Diego Rodríguez Villegas, responsable de menores en la Federación de Enseñanza de Comisiones Obreras, considera que un traslado no soluciona el problema, sino que lo desplaza a otro lugar. “Es un bucle. Con la ley en la mano tienen muy pocos recursos”, explica por teléfono en referencia a las trabas administrativas a las que se enfrentan los niños migrantes para obtener el permiso de trabajo, lo que, en última instancia, les fuerza a una situación de calle y vulnerabilidad.

En febrero, el Gobierno trató de flexibilizar y facilitar el acceso a esta autorización mediante una instrucción con la que se dictaba que la tarjeta de residencia debe llevar aparejada la posibilidad de trabajar, explica Patricia Fernández, abogada de la Fundación La Merced Migraciones. Sin embargo, la pandemia y la lentitud en la aplicación han hecho que muchos niños que han cumplido los 18 años durante estos meses sigan en este limbo.

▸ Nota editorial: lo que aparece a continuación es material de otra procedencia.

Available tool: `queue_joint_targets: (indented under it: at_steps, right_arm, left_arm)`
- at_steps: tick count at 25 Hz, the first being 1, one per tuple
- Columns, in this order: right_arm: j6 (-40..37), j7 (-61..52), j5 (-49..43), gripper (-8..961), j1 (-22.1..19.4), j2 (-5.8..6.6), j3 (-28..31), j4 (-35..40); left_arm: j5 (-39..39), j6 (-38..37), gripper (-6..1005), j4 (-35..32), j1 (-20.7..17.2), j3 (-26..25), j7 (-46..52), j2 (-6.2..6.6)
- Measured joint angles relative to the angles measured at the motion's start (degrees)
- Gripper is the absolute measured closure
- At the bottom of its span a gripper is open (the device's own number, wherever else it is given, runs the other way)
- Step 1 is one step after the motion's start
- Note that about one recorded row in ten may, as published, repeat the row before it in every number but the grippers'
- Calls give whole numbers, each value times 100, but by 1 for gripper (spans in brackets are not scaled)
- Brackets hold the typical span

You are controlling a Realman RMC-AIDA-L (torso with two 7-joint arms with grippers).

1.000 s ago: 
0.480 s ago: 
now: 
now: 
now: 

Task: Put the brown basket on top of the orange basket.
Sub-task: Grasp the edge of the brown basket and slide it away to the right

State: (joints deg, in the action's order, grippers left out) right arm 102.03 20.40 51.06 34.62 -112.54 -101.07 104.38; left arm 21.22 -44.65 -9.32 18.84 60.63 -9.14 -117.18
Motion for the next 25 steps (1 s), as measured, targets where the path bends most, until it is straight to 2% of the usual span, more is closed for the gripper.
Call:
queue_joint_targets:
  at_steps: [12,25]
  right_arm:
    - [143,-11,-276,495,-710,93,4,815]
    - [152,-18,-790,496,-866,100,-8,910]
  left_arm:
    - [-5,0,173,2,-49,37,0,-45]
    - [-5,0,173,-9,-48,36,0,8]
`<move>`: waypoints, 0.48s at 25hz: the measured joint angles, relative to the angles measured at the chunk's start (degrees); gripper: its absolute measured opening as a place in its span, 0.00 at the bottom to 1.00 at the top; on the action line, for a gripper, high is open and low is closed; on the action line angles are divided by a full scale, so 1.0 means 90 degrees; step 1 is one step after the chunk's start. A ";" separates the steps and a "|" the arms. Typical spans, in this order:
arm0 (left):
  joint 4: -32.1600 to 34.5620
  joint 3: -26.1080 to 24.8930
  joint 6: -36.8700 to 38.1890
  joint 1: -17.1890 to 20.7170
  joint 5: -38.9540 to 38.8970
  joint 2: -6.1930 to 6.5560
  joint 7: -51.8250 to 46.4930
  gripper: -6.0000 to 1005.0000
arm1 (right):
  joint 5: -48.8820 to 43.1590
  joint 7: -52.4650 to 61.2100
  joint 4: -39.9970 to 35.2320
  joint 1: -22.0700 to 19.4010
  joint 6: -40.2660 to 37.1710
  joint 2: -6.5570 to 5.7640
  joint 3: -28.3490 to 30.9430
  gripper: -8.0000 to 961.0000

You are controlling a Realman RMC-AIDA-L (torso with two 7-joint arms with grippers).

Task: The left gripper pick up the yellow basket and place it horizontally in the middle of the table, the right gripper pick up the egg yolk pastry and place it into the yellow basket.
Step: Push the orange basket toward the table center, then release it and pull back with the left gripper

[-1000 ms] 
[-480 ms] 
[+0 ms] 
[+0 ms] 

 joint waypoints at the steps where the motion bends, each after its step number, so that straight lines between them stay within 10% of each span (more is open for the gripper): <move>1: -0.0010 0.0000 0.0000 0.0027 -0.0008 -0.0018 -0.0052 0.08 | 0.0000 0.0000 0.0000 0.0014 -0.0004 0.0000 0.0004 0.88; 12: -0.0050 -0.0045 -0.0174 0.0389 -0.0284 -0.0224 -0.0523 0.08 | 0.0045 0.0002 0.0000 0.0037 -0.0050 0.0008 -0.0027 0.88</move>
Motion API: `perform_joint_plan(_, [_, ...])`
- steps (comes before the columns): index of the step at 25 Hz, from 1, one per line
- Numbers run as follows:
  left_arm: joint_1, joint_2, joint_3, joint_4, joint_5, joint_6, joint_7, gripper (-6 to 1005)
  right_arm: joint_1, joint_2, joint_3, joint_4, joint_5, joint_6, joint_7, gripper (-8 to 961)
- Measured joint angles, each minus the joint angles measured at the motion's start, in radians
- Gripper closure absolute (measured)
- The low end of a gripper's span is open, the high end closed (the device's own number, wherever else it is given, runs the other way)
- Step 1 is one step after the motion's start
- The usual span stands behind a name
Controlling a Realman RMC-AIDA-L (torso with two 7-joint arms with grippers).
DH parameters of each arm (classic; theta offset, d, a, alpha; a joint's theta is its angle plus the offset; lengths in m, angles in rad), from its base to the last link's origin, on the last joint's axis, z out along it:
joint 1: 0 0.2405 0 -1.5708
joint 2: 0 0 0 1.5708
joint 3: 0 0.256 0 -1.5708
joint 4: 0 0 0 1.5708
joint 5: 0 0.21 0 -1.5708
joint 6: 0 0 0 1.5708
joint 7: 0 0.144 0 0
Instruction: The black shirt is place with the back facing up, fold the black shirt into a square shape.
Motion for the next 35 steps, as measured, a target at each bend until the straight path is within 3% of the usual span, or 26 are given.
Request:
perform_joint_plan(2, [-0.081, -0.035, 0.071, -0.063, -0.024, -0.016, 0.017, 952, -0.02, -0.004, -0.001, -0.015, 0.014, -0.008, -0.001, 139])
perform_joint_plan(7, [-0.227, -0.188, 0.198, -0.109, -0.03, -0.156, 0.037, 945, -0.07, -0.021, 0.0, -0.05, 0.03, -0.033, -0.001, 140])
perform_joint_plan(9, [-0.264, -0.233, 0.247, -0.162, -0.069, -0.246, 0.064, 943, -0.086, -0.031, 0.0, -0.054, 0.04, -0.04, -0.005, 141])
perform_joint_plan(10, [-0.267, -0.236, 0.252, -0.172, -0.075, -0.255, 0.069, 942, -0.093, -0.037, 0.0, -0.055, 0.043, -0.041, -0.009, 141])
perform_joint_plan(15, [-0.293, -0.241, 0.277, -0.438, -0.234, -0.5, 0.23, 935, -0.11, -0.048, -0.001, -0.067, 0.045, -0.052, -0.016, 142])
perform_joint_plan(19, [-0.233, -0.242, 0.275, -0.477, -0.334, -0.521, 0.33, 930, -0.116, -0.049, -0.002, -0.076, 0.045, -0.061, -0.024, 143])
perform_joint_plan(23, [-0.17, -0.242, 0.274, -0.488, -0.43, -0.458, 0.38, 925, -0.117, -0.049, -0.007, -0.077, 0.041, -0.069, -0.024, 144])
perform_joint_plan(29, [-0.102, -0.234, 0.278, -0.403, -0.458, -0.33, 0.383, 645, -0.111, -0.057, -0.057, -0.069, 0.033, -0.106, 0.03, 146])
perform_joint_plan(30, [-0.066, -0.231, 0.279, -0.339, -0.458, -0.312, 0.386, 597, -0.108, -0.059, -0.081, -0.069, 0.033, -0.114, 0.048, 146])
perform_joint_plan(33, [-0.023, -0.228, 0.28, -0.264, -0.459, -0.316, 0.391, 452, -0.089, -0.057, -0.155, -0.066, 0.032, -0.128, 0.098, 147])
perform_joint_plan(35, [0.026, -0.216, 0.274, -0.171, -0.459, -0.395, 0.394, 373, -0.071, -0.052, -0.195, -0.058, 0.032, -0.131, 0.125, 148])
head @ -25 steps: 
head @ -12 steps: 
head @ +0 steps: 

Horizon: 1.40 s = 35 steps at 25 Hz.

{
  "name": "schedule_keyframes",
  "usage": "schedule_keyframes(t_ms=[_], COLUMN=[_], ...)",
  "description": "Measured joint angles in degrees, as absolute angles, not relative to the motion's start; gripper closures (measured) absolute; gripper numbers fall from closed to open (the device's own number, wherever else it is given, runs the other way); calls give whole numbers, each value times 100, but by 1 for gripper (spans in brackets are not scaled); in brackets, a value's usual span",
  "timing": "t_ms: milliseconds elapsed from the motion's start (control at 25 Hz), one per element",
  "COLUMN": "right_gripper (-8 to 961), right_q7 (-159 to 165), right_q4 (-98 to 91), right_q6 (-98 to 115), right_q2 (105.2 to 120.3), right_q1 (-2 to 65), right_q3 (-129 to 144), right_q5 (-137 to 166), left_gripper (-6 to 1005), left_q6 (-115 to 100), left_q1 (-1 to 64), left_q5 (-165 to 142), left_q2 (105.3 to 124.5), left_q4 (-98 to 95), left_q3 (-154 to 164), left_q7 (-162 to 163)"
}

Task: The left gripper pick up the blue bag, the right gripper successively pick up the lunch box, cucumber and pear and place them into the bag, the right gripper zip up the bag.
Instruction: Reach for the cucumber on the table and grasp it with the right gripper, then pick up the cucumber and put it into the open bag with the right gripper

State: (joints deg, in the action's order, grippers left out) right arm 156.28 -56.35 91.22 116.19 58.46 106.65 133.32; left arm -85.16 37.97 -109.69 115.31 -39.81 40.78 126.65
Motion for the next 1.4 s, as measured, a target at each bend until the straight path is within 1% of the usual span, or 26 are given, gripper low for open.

Hay otros factores que provocan estas situaciones de abandono institucional que terminan por generar contextos de pobreza y empujan a cometer delitos como, según Fernández, la escasez de planes educativos que realmente se adapten a las necesidades de los chavales. “Muchos niños llegan rozando la mayoría de edad, y en este periodo corto de tiempo tienen que recibir una formación que les permita salir adelante”, abunda la abogada, que denuncia también la falta de plazas en los programas para chicos de entre 18 y 21 años ex tutelados por la Comunidad de Madrid, a través de los que sí pueden acceder a un puesto de trabajo.

“La vida en España es como una bazuca, cada día es muy duro”, resume Ibrahim. Salió de Marruecos hace dos años, cuando tenía 15, en los bajos de un camión que cruzaba la frontera. Marchó directamente a Holanda y Alemania, donde cuenta que los programas formativos para menores de edad eran más completos que en España. Sin embargo, no quiso pedir asilo político porque aquello le impediría regresar a su país, donde su madre y tres hermanos viven tratando de sobrevivir al desempleo y la pobreza.

Así que vino a Madrid, donde esperaba poder obtener la residencia, un permiso de trabajo, y comenzar una vida que le permitiera, como a otros de sus compañeros, enviar algo de dinero a casa. A un año de salir del centro de menores, apenas habla español y no puede más que encogerse de hombros cuando le preguntan cómo se ganará vida cuando cumpla los 18 y la Comunidad de Madrid, responsable de estos chicos, deje de protegerle.